──────── GIVEN DATA

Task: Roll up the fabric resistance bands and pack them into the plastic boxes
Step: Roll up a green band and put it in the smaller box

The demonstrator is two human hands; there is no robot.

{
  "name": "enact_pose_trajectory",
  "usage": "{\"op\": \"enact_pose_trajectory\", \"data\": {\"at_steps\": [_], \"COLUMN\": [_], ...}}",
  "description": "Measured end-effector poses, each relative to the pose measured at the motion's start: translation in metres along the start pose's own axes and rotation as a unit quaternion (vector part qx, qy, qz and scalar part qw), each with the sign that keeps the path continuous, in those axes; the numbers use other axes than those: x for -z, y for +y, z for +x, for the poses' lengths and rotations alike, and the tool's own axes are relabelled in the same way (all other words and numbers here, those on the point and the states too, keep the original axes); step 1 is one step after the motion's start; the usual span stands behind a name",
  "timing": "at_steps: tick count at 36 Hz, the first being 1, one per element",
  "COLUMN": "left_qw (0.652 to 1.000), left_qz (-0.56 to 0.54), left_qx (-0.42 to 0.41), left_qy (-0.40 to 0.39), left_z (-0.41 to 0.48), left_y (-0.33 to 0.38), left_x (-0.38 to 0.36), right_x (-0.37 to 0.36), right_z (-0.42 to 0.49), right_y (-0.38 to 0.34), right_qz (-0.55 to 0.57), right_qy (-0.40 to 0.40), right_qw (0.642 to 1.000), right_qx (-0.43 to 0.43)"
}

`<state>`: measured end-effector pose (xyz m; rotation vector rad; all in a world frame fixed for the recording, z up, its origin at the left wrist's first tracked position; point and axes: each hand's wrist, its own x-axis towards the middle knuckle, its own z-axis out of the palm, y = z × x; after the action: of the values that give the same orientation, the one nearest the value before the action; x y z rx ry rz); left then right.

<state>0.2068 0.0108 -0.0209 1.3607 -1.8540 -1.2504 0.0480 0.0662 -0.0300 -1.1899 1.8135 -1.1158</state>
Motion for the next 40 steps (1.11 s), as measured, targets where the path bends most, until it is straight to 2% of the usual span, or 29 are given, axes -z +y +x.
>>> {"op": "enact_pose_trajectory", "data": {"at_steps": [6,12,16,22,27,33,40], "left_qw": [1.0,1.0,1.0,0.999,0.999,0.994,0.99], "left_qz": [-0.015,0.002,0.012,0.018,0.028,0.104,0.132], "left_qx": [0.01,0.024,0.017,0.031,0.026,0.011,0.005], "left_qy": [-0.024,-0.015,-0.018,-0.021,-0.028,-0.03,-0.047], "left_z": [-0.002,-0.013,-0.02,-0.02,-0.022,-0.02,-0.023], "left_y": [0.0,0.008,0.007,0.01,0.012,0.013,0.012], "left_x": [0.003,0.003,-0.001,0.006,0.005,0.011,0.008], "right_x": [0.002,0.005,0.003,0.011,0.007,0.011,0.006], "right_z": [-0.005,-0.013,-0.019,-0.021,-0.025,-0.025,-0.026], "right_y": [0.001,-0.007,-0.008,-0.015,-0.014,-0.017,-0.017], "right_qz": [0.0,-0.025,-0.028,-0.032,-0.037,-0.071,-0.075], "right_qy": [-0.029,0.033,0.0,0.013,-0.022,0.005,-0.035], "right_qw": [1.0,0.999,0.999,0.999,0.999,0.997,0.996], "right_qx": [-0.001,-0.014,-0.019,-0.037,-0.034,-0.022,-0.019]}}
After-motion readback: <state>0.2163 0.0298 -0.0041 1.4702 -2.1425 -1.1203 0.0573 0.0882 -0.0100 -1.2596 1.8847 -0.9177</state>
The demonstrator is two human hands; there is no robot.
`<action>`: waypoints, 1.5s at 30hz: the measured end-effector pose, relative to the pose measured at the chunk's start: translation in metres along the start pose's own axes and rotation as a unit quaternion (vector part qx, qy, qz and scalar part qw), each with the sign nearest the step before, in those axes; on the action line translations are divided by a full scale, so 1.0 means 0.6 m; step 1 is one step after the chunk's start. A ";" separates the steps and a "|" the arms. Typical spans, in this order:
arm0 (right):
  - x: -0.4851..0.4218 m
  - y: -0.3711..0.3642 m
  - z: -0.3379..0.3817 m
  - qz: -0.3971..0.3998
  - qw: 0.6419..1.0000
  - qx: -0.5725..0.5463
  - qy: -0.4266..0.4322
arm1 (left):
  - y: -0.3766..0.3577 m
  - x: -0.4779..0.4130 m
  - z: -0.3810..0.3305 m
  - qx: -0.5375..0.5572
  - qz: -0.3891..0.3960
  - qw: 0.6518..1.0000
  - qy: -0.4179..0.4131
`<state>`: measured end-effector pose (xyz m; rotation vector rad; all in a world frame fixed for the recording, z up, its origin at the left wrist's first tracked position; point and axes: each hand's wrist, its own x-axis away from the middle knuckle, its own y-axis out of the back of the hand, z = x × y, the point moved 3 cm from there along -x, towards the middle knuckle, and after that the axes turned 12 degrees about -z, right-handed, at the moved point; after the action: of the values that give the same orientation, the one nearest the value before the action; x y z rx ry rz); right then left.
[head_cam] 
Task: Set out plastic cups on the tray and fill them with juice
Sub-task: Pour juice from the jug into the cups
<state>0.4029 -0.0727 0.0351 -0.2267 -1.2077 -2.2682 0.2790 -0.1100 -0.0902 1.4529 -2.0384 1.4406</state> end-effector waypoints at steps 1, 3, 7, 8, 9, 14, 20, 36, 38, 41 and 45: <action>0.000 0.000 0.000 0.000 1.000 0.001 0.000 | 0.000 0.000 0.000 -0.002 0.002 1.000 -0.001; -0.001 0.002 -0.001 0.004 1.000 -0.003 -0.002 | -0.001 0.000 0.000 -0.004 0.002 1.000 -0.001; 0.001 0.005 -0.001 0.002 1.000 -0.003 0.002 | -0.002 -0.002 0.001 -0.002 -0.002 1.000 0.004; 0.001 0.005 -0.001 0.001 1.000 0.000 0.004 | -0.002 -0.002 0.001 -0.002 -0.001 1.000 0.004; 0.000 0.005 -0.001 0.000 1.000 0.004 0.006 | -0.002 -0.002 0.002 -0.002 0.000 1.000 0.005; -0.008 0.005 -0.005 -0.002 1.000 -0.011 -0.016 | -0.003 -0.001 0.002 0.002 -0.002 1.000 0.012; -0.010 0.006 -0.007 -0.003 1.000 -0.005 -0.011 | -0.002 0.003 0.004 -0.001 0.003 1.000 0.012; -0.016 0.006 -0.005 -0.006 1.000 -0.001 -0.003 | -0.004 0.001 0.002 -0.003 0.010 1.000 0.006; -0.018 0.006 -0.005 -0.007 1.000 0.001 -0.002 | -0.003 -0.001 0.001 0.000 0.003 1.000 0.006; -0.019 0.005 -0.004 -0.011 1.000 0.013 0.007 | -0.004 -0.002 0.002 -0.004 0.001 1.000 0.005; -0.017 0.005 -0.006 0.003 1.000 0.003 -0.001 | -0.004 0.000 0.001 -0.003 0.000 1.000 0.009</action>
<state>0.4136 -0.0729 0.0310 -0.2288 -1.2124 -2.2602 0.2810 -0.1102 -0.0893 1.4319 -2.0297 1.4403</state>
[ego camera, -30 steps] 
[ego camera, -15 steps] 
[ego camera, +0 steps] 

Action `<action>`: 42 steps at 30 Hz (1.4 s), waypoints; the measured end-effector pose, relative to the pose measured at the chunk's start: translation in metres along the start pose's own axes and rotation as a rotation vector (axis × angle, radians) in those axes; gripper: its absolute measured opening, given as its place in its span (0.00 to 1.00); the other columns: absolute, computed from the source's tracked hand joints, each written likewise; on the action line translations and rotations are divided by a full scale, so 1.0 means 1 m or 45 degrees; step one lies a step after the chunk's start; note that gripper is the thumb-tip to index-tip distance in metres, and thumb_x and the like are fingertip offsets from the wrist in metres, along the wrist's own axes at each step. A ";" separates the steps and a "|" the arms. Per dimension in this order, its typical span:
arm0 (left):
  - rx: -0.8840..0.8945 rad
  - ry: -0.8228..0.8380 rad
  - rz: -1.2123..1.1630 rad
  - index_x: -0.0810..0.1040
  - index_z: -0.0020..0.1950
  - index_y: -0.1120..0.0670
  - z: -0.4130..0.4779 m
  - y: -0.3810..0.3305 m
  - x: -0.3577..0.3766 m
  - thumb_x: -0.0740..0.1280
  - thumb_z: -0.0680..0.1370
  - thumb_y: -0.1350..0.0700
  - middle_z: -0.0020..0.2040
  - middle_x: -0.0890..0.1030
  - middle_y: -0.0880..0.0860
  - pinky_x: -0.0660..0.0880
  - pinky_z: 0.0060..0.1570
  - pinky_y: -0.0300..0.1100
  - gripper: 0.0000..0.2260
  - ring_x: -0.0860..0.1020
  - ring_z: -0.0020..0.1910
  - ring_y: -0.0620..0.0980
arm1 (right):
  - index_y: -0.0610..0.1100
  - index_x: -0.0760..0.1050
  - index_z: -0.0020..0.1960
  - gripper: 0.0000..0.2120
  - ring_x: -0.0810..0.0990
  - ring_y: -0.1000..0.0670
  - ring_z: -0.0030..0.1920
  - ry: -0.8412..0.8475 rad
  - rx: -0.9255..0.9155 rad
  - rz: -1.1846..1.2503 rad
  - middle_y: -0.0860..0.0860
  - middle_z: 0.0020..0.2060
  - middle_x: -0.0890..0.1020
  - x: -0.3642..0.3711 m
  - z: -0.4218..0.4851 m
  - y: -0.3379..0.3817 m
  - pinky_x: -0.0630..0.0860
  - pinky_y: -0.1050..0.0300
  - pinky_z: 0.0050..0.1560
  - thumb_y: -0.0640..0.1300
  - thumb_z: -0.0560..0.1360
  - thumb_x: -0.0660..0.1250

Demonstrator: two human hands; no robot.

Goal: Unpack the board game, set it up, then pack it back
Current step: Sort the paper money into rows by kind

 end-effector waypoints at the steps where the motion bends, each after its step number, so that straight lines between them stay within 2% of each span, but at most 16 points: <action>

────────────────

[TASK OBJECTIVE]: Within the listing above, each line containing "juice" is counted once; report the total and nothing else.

[SOLUTION TO THE EXERCISE]: 2